How to complete this task:
From the data that follows, print exactly the lines starting at the one containing "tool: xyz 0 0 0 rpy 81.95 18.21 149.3" and ending at the one containing "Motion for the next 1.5"; include both of them and nothing more.

Records from a collection:
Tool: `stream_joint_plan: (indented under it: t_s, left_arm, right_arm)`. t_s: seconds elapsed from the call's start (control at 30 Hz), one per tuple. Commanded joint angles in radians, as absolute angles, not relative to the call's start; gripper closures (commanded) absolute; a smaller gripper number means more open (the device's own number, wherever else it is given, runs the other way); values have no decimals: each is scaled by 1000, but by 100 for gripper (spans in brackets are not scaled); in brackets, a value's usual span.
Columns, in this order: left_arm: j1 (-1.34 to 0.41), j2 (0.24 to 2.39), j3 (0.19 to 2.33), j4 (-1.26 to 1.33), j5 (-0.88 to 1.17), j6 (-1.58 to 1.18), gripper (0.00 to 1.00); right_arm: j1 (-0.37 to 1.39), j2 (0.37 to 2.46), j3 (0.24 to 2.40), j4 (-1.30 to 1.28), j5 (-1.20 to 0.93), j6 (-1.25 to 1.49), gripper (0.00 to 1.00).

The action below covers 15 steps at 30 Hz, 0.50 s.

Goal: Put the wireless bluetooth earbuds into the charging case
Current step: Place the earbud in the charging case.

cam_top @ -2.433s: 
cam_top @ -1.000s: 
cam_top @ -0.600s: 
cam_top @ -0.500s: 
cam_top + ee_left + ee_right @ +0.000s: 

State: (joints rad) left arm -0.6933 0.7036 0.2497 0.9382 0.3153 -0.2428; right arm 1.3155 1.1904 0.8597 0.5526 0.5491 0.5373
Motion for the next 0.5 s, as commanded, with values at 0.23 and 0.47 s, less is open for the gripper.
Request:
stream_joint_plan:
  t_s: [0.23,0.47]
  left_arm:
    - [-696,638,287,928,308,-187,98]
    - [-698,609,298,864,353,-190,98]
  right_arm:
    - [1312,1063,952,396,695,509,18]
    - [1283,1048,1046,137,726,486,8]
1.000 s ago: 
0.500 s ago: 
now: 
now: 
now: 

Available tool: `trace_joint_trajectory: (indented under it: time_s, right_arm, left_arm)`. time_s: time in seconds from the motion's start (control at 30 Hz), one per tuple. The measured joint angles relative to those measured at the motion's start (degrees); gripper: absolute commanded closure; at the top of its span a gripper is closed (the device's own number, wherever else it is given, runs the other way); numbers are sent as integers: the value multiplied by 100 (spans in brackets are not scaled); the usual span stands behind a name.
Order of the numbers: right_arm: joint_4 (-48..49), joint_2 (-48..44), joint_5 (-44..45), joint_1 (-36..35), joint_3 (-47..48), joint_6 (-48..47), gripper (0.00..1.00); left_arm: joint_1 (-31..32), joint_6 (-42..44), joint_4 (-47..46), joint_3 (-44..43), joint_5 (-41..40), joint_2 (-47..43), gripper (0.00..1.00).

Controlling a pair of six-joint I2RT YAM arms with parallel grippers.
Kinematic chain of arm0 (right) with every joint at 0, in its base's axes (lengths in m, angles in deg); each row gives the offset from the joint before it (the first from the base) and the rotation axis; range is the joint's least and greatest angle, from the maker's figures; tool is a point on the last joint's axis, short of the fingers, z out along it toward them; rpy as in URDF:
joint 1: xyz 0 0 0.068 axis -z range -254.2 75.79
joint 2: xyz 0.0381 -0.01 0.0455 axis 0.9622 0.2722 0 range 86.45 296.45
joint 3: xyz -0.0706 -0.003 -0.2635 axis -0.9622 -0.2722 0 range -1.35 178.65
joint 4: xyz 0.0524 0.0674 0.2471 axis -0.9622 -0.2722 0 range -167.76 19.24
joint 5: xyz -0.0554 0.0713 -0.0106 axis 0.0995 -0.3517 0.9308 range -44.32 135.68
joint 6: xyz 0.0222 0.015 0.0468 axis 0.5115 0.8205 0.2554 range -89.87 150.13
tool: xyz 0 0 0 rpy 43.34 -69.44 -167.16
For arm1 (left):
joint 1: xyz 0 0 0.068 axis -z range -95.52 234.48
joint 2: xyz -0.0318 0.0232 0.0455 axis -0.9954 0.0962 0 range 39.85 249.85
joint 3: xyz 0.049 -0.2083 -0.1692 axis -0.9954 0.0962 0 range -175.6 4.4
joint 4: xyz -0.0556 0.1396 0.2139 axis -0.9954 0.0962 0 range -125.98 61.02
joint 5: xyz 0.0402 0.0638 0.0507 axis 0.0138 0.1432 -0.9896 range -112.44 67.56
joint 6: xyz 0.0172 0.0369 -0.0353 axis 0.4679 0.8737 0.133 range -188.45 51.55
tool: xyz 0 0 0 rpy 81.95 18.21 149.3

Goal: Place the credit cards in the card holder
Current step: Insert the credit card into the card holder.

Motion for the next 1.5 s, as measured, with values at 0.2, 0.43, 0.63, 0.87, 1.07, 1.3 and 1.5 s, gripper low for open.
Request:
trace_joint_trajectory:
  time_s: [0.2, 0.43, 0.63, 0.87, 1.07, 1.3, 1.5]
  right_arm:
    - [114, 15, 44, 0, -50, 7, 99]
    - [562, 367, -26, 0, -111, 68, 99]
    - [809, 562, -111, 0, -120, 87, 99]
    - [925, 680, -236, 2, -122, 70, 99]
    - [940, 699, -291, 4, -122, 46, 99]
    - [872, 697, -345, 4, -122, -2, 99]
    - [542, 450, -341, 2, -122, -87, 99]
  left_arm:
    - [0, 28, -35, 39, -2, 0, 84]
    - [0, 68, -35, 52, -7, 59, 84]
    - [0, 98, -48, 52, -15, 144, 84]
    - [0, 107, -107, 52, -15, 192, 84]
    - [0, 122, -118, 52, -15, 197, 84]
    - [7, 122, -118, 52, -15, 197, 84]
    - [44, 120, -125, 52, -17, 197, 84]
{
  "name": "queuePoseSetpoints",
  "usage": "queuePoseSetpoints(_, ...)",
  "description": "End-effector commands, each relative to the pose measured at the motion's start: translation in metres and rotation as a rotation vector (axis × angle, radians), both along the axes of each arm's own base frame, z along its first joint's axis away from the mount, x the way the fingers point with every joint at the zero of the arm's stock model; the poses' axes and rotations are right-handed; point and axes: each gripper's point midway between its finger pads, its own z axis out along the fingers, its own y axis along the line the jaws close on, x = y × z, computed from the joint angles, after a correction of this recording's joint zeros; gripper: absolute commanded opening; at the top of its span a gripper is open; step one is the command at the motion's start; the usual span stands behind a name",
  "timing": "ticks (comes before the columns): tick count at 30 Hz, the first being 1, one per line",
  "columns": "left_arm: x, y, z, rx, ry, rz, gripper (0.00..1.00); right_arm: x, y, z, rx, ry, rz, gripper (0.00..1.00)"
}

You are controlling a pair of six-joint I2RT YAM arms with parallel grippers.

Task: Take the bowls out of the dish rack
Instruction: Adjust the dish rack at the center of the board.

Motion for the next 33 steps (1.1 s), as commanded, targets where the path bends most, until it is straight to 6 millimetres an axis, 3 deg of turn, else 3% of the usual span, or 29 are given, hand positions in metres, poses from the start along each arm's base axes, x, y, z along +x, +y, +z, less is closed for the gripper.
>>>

Task result:
tool: xyz 0 0 0 rpy 81.95 18.21 149.3

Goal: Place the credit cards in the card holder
Current step: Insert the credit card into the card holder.

Motion for the next 1.5 s, as measured, with values at 0.2, 0.43, 0.63, 0.87, 1.07, 1.3 and 1.5 s, gripper low for open.

Besides this answer, nothing more is needed.